Yongcai,
There was a subtle but important difference in the Linux code. When a secondary core is started, SMP is joined very early in the process, and the snoop control is also enabled very early. With this change, my cores now all run with all the caches and MMU.
I will document it here for the next person that attempts to make this work. It will also help someone add an example for the SDK.
First, the code used to startup CPU 0:
hal_disable_strict_align_check();
hal_branch_prediction_disable();
hal_icache_disable();
hal_dcache_disable();
hal_icache_invalidate();
hal_dcache_invalidate();
hal_icache_enable();
hal_mmu_init();
l2c310_cache_setup();
hal_mmu_enable();
hal_dcache_invalidate();
hal_dcache_enable();
l2c310_cache_invalidate();
l2c310_cache_enable();
This code works because the MMU is using the 1:1 mapping in the SDK. At no point will things get confused. In the Linux code, it is a little different because after the MMU is setup and enabled, execution has to change to a new location that I think is being mapped from virtual to physical. The SDK is all 1:1 mapping, which is fine because you don't have to have relocatable programs.
Don't worry about hal_ in front of the calls. They are more or less the same functions as the SDK.
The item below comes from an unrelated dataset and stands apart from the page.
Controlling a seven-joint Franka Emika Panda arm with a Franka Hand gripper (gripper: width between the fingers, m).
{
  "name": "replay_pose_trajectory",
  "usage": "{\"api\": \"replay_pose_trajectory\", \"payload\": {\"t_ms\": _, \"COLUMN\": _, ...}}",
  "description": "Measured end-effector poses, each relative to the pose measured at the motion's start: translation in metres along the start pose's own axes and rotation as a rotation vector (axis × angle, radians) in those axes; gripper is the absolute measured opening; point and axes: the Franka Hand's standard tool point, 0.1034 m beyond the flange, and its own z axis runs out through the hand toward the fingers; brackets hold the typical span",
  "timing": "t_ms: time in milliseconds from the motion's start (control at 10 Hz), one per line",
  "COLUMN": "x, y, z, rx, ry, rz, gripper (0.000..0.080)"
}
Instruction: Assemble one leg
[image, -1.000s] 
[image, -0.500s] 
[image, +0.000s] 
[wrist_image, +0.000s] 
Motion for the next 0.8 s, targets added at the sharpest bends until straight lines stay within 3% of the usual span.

Now for starting the secondary CPUs:
nop
mov r0, #(CPSR_IRQ_DISABLE|CPSR_FIQ_DISABLE|CPSR_SUPERVISOR_MODE)
msr cpsr, r0
mov r0, #(CPSR_IRQ_DISABLE|CPSR_FIQ_DISABLE|CPSR_SUPERVISOR_MODE)
msr spsr_cxsf, r0
mrs r0, spsr
// Join SMP and Enable SCU broadcast.
mrc p15, 0, r0, c1, c0, 1 @ Read ACTLR
orr r0, r0, #0x041 @ Set bit 6 and 1
mcr p15, 0, r0, c1, c0, 1 @ Write ACTLR
// Invalidate L1 I-cache
mov r1, #0x0
mcr p15, 0, r1, c7, c5, 0 @ Invalidate I-Cache
mcr p15, 0, r1, c7, c5, 6 @ Invalidate Branch Predictor
mov r1, #0x1800
mcr p15, 0, r1, c1, c0, 0 @ Enable I-Cache and Branch Predictor
isb
// Invalidate L1 D-cache
mov r0, #0
mcr p15, 2, r0, c0, c0, 0
mrc p15, 1, r0, c0, c0, 0
ldr r1, =0x7fff
and r2, r1, r0, lsr #13
ldr r1, =0x3ff
and r3, r1, r0, lsr #3 @ NumWays - 1
add r2, r2, #1 @ NumSets
and r0, r0, #0x7
add r0, r0, #4 @ SetShift
clz r1, r3 @ WayShift
add r4, r3, #1 @ NumWays
10: sub r2, r2, #1 @ NumSets--
mov r3, r4 @ Temp = NumWays
20: subs r3, r3, #1 @ Temp--
mov r5, r3, lsl r1
mov r6, r2, lsl r0
orr r5, r5, r6 @ Reg = (Temp<<WayShift)|(NumSets<<SetShift)
mcr p15, 0, r5, c7, c6, 2
bgt 20b
cmp r2, #0
bgt 10b
dsb
// Set MMU table address
ldr r0, =__mmu_tables_start
mcr p15, 0, r0, c2, c0, 0 @ TTBR0
// Set Client mode for all Domains
ldr r0, =0x55555555
mcr p15, 0, r0, c3, c0, 0 @ DACR
// Invalidate TLB
mov r0, #1
mcr p15, 0, r0, c8, c7, 0 @ TLBIALL - Invalidate entire unified TLB
dsb
// Enable MMU
mrc p15, 0, r0, c1, c0, 0
orr r0, r0, #1
mcr p15, 0, r0, c1, c0, 0
isb
dsb
// Enable I and D Caches
mrc p15, 0, r0, c1, c0, 0 @ SCTLR
orr r0, r0, #0x1000
orr r0, r0, #0x0004
mcr p15, 0, r0, c1, c0, 0 @ SCTLR
dsb
isb
There are a few things to consider here. The first couple of lines fix the SPSR and CPSR. SPSR is not initialized when the core is started. If you don't fix SPSR, you will spend days and days going crazy. In my case, CPU 3 always failed to start, but sometimes CPU 2 would fail, and CPU 1 always worked.
Second, I was concerned about running code running on physical memory on CPU 1-3 while CPU 0 was running with the MMU and caches, during setup of CPU 1-3. So I wrote this code in assembly. I may go back and write the CPU 0 code in assembly, or I may try this code in C. The main thing is this code works, so it documents the order that things have to happen in to work.
I have not throughly tested this, but I have run my app a bunch of times and it works just like it did without any MMU and caching. If I find any problems, I will post what I find.
Yongcai, thanks for the help.